• ASSIGNMENT: Return, from the listing below, each line where the word "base" appears.

•••

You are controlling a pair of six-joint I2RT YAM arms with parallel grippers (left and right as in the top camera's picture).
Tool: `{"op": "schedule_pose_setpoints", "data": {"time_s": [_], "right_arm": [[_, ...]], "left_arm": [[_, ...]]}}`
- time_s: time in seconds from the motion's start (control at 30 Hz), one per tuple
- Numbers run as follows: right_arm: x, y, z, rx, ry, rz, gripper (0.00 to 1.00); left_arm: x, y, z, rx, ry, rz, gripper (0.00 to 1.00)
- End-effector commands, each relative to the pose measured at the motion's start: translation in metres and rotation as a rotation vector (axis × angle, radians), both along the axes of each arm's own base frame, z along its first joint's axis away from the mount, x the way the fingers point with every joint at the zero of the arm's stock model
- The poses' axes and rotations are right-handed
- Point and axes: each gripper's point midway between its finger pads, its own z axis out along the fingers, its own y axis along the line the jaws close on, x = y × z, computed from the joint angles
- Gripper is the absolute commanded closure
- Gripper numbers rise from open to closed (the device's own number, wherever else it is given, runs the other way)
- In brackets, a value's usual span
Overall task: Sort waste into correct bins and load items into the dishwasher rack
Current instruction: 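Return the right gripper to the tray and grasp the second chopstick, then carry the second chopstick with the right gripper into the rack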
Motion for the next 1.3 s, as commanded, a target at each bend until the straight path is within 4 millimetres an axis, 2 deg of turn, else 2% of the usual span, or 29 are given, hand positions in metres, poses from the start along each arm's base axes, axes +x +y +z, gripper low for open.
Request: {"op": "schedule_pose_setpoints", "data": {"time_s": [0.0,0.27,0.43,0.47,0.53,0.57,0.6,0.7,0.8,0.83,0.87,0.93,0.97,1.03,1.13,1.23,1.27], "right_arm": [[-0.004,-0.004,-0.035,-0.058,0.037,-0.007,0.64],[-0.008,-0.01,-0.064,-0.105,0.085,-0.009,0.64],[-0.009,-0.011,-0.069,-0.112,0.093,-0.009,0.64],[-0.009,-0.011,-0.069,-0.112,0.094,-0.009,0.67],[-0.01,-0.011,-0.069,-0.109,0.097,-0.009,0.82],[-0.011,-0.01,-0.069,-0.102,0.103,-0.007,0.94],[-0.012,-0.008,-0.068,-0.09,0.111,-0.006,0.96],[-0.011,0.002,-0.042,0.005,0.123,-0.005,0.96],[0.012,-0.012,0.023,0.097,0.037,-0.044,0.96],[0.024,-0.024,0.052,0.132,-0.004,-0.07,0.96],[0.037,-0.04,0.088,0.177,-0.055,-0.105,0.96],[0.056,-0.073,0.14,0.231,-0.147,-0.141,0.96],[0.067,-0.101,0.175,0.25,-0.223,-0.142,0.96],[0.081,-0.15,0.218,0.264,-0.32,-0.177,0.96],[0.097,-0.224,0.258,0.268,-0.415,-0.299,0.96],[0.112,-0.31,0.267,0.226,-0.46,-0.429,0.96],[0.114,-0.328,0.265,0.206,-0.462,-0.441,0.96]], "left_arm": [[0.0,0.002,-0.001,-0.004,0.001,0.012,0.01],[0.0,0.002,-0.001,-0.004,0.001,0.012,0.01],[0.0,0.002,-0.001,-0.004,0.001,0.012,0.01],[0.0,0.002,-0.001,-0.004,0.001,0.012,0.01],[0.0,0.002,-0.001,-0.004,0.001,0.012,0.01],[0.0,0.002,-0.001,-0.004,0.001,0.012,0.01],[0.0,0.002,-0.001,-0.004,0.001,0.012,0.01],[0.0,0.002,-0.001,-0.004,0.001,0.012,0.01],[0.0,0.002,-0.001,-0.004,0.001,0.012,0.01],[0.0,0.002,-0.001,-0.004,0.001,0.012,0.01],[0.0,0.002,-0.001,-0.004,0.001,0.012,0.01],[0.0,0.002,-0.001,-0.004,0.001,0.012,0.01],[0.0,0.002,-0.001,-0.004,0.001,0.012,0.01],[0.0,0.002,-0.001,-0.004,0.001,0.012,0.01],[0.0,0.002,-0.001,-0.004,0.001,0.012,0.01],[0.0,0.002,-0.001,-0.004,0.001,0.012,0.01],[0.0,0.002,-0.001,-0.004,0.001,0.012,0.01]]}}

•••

• WRITTEN SOLUTION:
- End-effector commands, each relative to the pose measured at the motion's start: translation in metres and rotation as a rotation vector (axis × angle, radians), both along the axes of each arm's own base frame, z along its first joint's axis away from the mount, x the way the fingers point with every joint at the zero of the arm's stock model
Motion for the next 1.3 s, as commanded, a target at each bend until the straight path is within 4 millimetres an axis, 2 deg of turn, else 2% of the usual span, or 29 are given, hand positions in metres, poses from the start along each arm's base axes, axes +x +y +z, gripper low for open.

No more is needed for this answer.